Sakanaka Karina, Waters Cheryl H, Levy Oren A, Louis Elan D, Chung Wendy K, Marder Karen S, Alcalay Roy N
Department of Neurology, College of Physicians and Surgeons, Columbia University Medical Center, New York, NY, USA.
J Genet Couns. 2014 Feb;23(1):114-20. doi: 10.1007/s10897-013-9618-y. Epub 2013 Jun 9.
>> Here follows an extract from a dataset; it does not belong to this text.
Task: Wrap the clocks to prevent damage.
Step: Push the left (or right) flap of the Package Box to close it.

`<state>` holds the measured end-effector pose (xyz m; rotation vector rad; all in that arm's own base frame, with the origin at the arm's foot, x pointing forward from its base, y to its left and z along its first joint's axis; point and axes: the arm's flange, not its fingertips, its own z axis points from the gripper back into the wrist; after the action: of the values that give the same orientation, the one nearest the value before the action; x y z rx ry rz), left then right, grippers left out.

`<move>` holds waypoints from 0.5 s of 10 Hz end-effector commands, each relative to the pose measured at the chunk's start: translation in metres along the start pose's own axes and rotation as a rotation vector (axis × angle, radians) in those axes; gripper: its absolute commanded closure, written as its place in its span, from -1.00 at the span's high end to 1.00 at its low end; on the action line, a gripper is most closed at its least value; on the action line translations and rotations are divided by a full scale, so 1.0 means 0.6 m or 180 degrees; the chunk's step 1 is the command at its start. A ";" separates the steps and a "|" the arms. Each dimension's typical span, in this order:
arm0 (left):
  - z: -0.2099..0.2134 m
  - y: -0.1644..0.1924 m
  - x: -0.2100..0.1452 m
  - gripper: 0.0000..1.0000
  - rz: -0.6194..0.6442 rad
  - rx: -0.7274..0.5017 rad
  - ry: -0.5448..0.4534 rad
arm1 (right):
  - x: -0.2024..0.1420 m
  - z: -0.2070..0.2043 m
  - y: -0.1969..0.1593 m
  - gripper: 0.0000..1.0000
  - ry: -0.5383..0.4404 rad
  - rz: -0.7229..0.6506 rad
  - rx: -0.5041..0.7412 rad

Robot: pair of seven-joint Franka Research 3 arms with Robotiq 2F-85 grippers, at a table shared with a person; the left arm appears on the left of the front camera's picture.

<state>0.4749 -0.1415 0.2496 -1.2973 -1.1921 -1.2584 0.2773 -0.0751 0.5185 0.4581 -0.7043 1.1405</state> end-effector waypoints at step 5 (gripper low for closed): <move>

The purpose of the study is to investigate Parkinson disease (PD) patients' and caregivers' knowledge of and interest in genetic testing. Gaucher disease (GD) results from recessive mutations in glucocerebrosidase (GBA). Both heterozygote GBA carriers and GD patients are at greater risk for PD. Studies regarding knowledge of and interest in genetic testing have been limited and have not offered genetic results to participants. In this study, 353 PD patients and 180 caregivers were recruited to a PD genetic study. The association between GD, GBA mutations and PD was described to participants who reported their familiarity with genetic terms, answered questions on genetic concepts, and indicated their interest in knowing if they may have GD (two GBA mutations) and other genetic information that could impact their health. Ninety-three-percent of participants were interested in receiving GBA results; however, only 51.6 % of PD participants and 55.6 % of caregivers knew that "scientists have identified genes associated with a higher risk of developing PD." PD patients may benefit from education and genetic counseling on the implications of genetic testing.
该研究的目的是调查帕金森病(PD)患者及其护理人员对基因检测的了解程度和兴趣。戈谢病(GD)由葡萄糖脑苷脂酶(GBA)的隐性突变引起。GBA杂合子携带者和GD患者患PD的风险都更高。关于基因检测的了解程度和兴趣的研究有限,且未向参与者提供基因检测结果。在本研究中,353名PD患者和180名护理人员被纳入一项PD基因研究。向那些表示熟悉基因术语、回答了基因概念问题并表示有兴趣了解自己是否可能患有GD(两个GBA突变)以及其他可能影响其健康的基因信息的参与者描述了GD、GBA突变与PD之间的关联。93%的参与者有兴趣获得GBA检测结果;然而,只有51.6%的PD患者和55.6%的护理人员知道“科学家已经确定了与患PD风险较高相关的基因”。PD患者可能会从关于基因检测意义的教育和遗传咨询中受益。